Appendix A. Nodeprep

A.1 Introduction

This appendix defines the "Nodeprep" profile of [STRINGPREP]. As such, it specifies processing rules that will enable users to enter internationalized node identifiers in the Extensible Messaging and Presence Protocol (XMPP) and have the highest chance of getting the content of the strings correct. (An XMPP node identifier is the optional portion of an XMPP address that precedes a domain identifier and the '@' separator; it is often but not exclusively associated with an instant messaging username.) These processing rules are intended only for XMPP node identifiers and are not intended for arbitrary text or any other aspect of an XMPP address.
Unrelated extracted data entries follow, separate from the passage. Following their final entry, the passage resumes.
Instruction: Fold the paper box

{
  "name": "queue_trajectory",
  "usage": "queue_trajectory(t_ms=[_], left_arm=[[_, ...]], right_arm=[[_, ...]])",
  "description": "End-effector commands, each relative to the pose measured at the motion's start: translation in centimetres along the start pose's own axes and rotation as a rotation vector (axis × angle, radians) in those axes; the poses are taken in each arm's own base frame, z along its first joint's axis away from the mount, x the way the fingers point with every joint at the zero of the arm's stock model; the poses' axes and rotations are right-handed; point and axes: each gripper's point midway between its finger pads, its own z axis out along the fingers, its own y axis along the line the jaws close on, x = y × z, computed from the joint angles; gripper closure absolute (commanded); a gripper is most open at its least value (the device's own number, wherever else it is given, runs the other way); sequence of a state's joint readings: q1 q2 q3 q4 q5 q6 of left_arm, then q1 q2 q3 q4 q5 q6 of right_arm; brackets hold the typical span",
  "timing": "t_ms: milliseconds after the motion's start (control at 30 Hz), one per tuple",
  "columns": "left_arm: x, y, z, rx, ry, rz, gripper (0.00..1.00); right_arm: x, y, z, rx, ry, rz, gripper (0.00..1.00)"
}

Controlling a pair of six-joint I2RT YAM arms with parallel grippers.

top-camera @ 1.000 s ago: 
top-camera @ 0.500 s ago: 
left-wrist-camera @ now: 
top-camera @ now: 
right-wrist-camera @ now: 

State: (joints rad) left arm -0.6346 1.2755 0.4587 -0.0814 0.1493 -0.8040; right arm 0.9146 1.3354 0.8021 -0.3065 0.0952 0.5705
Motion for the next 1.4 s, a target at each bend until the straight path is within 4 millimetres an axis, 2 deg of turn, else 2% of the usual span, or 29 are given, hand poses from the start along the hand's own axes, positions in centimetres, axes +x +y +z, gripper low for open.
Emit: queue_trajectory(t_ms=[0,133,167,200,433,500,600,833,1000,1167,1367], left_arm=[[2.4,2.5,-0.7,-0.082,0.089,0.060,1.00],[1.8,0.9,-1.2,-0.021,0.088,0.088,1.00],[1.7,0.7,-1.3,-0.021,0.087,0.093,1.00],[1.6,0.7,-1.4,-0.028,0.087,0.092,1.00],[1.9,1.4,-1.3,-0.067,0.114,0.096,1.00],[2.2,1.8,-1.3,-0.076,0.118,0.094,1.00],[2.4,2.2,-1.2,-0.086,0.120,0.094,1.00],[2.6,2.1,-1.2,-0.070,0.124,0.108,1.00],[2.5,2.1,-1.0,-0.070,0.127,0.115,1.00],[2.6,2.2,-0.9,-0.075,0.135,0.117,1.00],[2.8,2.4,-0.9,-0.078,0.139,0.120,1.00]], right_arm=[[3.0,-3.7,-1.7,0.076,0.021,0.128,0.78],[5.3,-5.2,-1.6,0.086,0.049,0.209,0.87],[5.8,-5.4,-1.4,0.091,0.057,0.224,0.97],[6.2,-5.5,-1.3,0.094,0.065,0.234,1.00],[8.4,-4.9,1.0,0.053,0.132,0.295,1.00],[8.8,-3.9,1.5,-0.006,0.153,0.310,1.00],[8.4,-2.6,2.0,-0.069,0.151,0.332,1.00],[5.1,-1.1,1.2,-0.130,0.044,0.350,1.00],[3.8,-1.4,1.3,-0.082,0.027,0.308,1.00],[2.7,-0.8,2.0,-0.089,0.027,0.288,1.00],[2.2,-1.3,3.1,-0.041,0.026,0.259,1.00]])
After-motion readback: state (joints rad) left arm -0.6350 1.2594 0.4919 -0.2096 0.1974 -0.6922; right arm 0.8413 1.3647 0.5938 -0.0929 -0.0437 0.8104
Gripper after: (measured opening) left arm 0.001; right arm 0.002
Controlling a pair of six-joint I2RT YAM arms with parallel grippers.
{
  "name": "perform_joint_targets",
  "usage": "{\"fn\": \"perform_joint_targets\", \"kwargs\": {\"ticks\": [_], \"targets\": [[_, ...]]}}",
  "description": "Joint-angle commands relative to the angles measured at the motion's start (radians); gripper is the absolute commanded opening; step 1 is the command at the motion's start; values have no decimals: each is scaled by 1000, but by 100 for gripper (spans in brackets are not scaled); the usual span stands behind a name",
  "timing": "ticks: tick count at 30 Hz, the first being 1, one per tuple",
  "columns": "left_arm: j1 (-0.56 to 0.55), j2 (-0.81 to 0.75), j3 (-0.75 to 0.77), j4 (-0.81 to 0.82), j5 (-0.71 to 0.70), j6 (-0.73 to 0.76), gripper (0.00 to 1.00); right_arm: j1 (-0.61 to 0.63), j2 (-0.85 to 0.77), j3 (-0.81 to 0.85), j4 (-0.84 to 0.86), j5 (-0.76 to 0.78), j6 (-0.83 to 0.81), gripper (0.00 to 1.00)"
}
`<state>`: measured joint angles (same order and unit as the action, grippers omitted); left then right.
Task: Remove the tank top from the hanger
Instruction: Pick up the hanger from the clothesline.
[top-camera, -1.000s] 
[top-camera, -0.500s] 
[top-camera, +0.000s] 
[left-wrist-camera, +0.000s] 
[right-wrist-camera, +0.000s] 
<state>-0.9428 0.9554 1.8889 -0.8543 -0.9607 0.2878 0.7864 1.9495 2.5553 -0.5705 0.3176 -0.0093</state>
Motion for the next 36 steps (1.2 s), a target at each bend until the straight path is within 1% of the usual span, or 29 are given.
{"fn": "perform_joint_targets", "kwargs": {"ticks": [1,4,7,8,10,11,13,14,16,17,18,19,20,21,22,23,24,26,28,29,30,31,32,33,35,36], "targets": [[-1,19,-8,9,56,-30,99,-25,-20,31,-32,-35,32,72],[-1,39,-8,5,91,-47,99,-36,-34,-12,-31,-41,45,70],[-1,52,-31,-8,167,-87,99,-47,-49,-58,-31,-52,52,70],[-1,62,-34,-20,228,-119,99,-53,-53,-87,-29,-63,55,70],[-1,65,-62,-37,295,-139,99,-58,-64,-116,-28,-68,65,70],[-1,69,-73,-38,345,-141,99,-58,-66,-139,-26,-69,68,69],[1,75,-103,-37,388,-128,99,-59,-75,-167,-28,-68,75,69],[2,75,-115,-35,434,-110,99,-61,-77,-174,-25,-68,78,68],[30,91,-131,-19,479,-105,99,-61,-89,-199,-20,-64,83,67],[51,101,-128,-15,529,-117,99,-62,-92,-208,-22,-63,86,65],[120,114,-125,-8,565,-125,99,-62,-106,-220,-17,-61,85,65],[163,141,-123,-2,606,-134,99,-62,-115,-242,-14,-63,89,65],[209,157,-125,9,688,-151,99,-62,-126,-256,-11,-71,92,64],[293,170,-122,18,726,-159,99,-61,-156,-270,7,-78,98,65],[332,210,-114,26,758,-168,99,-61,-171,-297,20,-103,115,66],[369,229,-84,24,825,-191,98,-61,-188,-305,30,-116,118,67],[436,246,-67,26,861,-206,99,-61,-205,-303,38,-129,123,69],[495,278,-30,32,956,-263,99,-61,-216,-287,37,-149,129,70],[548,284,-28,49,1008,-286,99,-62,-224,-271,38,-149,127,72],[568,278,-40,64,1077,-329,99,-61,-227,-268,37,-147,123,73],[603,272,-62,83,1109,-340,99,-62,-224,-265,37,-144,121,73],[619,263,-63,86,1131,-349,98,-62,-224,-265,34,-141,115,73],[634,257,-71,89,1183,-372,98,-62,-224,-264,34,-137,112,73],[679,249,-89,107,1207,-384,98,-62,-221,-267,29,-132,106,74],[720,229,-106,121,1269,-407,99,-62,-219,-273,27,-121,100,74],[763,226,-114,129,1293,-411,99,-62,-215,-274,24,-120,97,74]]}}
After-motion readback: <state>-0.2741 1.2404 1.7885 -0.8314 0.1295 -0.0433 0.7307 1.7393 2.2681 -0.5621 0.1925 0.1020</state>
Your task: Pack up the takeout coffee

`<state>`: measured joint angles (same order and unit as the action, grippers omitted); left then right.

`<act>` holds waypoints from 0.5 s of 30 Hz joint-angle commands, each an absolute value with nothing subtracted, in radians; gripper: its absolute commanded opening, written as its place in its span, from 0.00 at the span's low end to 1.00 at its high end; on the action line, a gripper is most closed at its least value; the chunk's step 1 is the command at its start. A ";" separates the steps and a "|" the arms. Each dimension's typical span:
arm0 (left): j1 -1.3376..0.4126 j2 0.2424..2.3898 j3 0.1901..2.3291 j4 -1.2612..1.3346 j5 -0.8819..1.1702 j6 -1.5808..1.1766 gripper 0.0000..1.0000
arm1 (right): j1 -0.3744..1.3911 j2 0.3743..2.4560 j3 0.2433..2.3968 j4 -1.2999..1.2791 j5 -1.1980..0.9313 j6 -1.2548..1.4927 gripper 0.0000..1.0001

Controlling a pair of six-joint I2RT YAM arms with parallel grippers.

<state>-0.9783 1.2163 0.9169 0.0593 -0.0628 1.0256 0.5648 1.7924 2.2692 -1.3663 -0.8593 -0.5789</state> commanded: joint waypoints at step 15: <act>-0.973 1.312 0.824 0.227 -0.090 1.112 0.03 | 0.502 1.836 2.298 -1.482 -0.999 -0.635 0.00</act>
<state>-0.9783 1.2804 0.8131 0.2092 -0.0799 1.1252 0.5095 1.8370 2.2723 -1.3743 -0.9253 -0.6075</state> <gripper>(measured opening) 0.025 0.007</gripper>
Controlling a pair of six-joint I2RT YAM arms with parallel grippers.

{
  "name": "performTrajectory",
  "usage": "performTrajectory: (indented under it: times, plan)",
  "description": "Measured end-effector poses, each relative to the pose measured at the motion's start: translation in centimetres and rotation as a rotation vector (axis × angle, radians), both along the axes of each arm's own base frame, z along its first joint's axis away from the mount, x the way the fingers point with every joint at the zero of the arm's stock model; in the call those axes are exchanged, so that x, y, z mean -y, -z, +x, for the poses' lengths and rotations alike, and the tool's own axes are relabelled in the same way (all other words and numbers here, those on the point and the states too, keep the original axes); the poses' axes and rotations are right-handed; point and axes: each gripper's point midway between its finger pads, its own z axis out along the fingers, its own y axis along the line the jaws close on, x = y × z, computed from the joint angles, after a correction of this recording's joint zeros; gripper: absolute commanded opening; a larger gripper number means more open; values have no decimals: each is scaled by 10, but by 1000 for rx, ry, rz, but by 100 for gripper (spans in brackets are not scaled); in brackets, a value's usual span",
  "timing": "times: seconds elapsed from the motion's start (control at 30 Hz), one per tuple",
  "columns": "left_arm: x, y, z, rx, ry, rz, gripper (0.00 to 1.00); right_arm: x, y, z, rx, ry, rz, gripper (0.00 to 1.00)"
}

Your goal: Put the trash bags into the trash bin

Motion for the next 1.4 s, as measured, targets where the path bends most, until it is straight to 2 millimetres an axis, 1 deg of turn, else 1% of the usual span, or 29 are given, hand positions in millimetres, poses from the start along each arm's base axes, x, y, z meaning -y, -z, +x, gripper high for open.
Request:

This profile defines the following, as required by [STRINGPREP]:

A.2 Character Repertoire

This profile uses Unicode 3.2 with the list of unassigned code points being Table A.1, both defined in Appendix A of [STRINGPREP].

A.3 Mapping

This profile specifies mapping using the following tables from [STRINGPREP]:

Table B.1
Table B.2

A.4 Normalization

This profile specifies using Unicode normalization form KC, as described in [STRINGPREP].

A.5 Prohibited Output

This profile specifies prohibiting use of the following tables from [STRINGPREP].

Table C.1.1
Table C.1.2
Table C.2.1
Table C.2.2
Table C.3
Table C.4
Table C.5
Table C.6
Table C.7
Table C.8
Table C.9

In addition, the following Unicode characters are also prohibited:

#x22 (")
#x26 (&)
#x27 (')
#x2F (/)
#x3A (:)
#x3C (<)
#x3E (>)
#x40 (@)

A.6 Bidirectional Characters

This profile specifies checking bidirectional strings as described in Section 6 of [STRINGPREP].



 TOC 

Appendix B. Resourceprep

B.1 Introduction

This appendix defines the "Resourceprep" profile of [STRINGPREP]. As such, it specifies processing rules that will enable users to enter internationalized resource identifiers in the Extensible Messaging and Presence Protocol (XMPP) and have the highest chance of getting the content of the strings correct. (An XMPP resource identifier is the optional portion of an XMPP address that follows a domain identifier and the '/' separator; it is often but not exclusively associated with an instant messaging session name.) These processing rules are intended only for XMPP resource identifiers and are not intended for arbitrary text or any other aspect of an XMPP address.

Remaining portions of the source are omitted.